La casa de Alicia (Licha Grande para los amigos) y Fernando Salmerón en el suburbio de Tlalpan, al sur de la Ciudad de México, tenía abiertas de par en par sus puertas para los filósofos viajeros, lo que la convertía en el obligado y acogedor lugar de los fines de fiesta tras todos los congresos, simposios y reuniones transcurridos en la vecina universidad. Pero en los días de su homenaje un par de años atrás, Fernando me había citado a, solas para contarme, deambulando por las bellas callejas coloniales del centro urbano del municipio, que los médicos acababan de diagnosticarle una leucemia que no parecía haber modo de tratar con visos de éxito; y como yo le preguntara sí los demás amigos allí congregados lo sabían, me respondió con su sobrio y socarrón sentido del humor: "Se lo habré de ir comunicando a cada uno, pero por el momento no me apetecía que vinieran a homenajearme trayendo flores de muerto". Cuando le visité por última vez en su casa de Tlalpan, hace escasamente un mes, Fernando Salmerón se debatía tratando de arañar con serena ansiedad algunos días, acaso horas, entre las transfusiones de sangre de que sobrevivía, para poner en orden, auxiliado por sus hijos (y, en especial, por Lícha Chica), papeles, trabajos, libros propios cuyo remate invariablemente había pospuesto para ocuparse de ordenar, en aras de la amistad, papeles, trabajos y libros de otros.
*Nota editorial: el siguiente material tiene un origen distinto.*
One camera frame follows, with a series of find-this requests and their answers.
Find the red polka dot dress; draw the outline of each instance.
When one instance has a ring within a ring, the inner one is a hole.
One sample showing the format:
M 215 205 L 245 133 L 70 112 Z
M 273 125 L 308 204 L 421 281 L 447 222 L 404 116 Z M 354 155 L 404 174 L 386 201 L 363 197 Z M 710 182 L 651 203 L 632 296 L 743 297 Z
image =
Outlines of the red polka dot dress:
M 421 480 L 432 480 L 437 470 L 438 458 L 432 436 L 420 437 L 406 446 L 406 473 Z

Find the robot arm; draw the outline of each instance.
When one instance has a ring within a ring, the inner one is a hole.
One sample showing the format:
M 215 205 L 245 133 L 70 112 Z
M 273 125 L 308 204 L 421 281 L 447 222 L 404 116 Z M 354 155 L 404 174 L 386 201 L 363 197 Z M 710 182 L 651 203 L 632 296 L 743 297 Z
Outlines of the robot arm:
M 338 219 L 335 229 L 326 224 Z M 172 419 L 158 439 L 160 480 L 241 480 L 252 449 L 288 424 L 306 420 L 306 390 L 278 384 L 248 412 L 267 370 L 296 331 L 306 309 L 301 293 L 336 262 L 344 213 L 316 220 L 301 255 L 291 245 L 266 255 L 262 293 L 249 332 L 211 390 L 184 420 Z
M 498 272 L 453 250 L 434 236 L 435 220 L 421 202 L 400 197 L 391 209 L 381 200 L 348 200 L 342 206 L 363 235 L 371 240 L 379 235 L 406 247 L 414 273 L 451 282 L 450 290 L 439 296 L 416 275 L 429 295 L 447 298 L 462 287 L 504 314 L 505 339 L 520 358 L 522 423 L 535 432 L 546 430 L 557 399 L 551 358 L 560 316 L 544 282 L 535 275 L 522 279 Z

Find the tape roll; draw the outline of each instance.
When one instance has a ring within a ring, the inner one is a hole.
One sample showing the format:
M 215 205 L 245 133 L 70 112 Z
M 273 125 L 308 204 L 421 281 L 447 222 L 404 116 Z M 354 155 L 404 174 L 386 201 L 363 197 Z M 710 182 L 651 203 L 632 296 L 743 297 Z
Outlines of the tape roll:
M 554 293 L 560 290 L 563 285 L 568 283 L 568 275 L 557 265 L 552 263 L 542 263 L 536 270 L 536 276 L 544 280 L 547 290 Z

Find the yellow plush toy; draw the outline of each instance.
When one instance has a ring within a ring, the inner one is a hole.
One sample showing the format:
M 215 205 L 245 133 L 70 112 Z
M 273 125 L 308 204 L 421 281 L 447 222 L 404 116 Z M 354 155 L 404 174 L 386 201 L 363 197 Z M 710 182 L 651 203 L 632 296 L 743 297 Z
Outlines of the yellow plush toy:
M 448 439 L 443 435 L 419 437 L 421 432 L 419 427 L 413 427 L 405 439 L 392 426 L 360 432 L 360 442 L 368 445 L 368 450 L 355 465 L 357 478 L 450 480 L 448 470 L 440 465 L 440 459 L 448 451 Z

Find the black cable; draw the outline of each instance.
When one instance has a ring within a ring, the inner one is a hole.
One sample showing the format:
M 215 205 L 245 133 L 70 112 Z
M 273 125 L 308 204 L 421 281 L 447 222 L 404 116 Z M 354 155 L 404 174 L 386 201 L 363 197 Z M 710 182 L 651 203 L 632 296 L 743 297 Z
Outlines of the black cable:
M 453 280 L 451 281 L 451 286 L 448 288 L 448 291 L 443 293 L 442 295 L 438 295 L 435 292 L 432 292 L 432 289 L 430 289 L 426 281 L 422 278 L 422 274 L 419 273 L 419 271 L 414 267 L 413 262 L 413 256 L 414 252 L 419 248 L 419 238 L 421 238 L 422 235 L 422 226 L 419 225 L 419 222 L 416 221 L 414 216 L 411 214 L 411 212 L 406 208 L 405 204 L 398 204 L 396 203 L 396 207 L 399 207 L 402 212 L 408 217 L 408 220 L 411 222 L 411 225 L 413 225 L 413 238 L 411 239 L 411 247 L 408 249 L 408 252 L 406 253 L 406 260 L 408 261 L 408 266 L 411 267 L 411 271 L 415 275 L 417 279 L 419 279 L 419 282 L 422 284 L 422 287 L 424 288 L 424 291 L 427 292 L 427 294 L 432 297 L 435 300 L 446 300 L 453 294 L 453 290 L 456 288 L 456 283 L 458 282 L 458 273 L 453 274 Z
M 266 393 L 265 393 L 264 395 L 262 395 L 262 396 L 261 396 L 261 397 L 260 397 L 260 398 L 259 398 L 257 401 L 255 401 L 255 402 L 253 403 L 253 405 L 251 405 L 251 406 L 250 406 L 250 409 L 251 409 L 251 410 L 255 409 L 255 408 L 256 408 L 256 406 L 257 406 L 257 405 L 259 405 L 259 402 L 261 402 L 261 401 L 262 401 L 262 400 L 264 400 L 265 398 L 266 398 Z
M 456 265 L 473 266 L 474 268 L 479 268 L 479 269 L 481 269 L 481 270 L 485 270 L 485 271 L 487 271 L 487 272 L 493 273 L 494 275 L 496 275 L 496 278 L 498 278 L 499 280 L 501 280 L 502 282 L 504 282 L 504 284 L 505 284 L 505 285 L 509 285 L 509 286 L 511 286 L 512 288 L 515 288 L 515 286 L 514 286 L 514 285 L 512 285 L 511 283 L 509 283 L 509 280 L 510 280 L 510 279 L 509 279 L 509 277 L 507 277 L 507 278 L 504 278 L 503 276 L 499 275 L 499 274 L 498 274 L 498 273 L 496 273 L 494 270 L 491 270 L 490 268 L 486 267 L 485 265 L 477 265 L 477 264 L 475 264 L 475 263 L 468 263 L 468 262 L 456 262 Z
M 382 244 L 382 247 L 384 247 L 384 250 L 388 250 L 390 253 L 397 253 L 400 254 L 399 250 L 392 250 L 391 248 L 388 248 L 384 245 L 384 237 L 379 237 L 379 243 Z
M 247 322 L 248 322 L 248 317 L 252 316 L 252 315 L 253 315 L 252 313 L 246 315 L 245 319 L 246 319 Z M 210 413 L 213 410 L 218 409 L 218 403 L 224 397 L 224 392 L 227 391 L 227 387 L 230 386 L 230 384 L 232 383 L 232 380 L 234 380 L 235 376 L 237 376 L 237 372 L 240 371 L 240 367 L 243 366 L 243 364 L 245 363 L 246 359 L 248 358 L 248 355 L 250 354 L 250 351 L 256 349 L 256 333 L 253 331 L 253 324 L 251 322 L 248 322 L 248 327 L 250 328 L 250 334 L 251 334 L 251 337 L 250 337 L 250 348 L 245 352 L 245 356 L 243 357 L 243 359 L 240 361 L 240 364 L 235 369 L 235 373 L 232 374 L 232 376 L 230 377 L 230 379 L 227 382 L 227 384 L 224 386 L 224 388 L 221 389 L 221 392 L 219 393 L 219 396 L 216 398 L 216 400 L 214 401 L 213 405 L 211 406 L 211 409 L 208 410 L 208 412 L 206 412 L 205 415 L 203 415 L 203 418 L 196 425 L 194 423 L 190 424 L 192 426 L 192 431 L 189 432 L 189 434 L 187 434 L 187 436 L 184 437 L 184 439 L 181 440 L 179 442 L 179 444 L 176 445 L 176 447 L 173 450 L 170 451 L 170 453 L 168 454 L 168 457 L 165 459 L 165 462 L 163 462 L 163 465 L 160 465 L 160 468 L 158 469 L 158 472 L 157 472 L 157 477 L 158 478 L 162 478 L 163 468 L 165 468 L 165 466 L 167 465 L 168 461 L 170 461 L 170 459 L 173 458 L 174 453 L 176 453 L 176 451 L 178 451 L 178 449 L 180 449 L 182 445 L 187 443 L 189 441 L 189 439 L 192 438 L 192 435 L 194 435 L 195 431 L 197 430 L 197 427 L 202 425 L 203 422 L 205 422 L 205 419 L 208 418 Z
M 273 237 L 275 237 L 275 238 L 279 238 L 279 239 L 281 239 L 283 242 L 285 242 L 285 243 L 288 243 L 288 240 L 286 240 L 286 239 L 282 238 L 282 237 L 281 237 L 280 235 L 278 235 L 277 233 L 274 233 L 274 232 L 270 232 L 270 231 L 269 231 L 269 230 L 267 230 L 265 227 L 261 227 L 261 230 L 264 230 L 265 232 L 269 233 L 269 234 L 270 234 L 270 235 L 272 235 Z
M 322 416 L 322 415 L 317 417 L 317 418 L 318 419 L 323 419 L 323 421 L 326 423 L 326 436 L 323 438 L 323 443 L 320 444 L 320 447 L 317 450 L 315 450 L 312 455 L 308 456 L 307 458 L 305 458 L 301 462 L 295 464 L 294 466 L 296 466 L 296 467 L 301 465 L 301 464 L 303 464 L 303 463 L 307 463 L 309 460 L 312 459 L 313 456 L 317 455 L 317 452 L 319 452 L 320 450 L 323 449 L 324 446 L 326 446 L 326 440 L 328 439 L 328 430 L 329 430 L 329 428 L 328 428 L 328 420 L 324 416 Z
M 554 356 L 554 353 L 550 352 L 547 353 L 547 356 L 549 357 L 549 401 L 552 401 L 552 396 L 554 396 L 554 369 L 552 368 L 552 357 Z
Por su denodada labor en pro de la que más valoraba de esas amistades, la amistad entre México y España, Salmerón no obtuvo grandes cruces, doctorados honoríficos ni demás reconocimientos al uso. Nuestra deuda para con él no se salda tampoco con "flores de muerto", sino esforzándonos por hacer realidad aquellos comunes "proyectos de futuro" en los que tanta ilusión puso. De esa manera conservaremos vivo en nosotros el recuerdo del buen filósofo y mejor amigo que fue Fernando Salmerón.

Javier Muguerza es catedrático de Filosofía.